東京医科歯科大学の研究グループは,新たなアプローチでオートファジーを可視化する手法を開発した(ニュースリリース)。
細胞がオートファジーによって自己成分を分解する際,分解したいものだけを隔離膜と呼ばれる膜で包んで隔離する隔離機構の解明が重要な課題となっている。隔離膜は餃子の皮のような形状をしており,分解標的を包み込むように形態変化する。
これまでは隔離膜が隙間なく閉じているか評価することで隔離が完了したのかを判断していたが,最小で10nm以下の非常に小さな分子を隔離する場合もあり,超高性能な顕微鏡でも10nm以下の穴の有無は困難だった。
そこで研究グループは,隔離膜ではなく包まれる内包物に着目。極小の蛍光分子を隔離膜内に入れ,蛍光分子が漏れ出ていないことで隔離膜に穴が開いておらず,しっかりと閉じた構造になっていることを証明する実験系の構築を目指した。
研究では,隔離させる極小分子としてGFPやRFのような蛍光タンパク質に着目。これらの蛍光タンパク質は自身だけの状態では細胞内で特殊な応答などはせずに細胞中に一様に存在できる。研究グループはこの蛍光タンパク質単体での性質を鑑み,隔離膜の中にも存在するのではないかと考えた。
隔離膜に包み込まれた蛍光タンパク質と,それ以外の蛍光タンパク質を区別するためにフォトブリーチの手法を用い,細胞内を自由拡散できる,隔離膜に包まれていない蛍光タンパク質だけを消光すると,狙い通りにオートファジーによって隔離された蛍光タンパク質を可視化することに成功した。

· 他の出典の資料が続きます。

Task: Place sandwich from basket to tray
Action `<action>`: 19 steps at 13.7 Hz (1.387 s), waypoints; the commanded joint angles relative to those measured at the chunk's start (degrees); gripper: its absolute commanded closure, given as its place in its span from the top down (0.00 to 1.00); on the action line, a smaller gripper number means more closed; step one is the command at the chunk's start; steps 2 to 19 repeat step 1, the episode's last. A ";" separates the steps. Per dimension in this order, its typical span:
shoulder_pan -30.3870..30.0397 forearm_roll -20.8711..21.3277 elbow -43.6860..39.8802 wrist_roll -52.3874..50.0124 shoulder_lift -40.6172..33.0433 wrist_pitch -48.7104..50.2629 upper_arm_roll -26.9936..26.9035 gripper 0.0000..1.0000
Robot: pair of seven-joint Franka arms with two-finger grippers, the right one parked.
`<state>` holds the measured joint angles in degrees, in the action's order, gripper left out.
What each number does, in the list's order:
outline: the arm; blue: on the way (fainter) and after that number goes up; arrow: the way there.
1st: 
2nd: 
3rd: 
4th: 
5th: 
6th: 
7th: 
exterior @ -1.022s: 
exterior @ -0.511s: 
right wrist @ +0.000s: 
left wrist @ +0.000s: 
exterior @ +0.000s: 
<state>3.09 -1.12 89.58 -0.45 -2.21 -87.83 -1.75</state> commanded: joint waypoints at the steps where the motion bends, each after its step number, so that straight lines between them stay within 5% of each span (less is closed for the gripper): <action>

蛍光タンパク質の大きさは10nm以下であるため,これらの蛍光が漏れ出さずに隔離されているという結果から隔離膜がきちんと閉じていることを証明し,この手法をFLAD(FLIP-based autophagy detection)と命名した。
抗がん剤などのDNA損傷ストレスによって誘導される新規オートファジーは従来型のオートファジー制御分子とは全く異なる分子群によって制御されることが知られており,既知のオートファジーマーカー分子も活用できないために研究が困難な状況だった。
研究グループは,新規オートファジーを誘導した際にも蛍光タンパク質が隔離される様子を検出することに成功し,FLADが今まで検出できていなかった様々なオートファジーの検出が可能なことを証明した。
また,FLADと従来型のオートファジー可視化手法を併用することで,2種類のオートファジーの活性化状況が,オートファジー誘導ストレスの種類によって異なる割合で誘導されていることも明らかにした。
この成果によって簡便に一般的な顕微鏡設備で隔離膜の膜動態をナノスケールで解析することが可能になった。研究グループは,隔離膜動態の研究が加速することが期待できるとしている。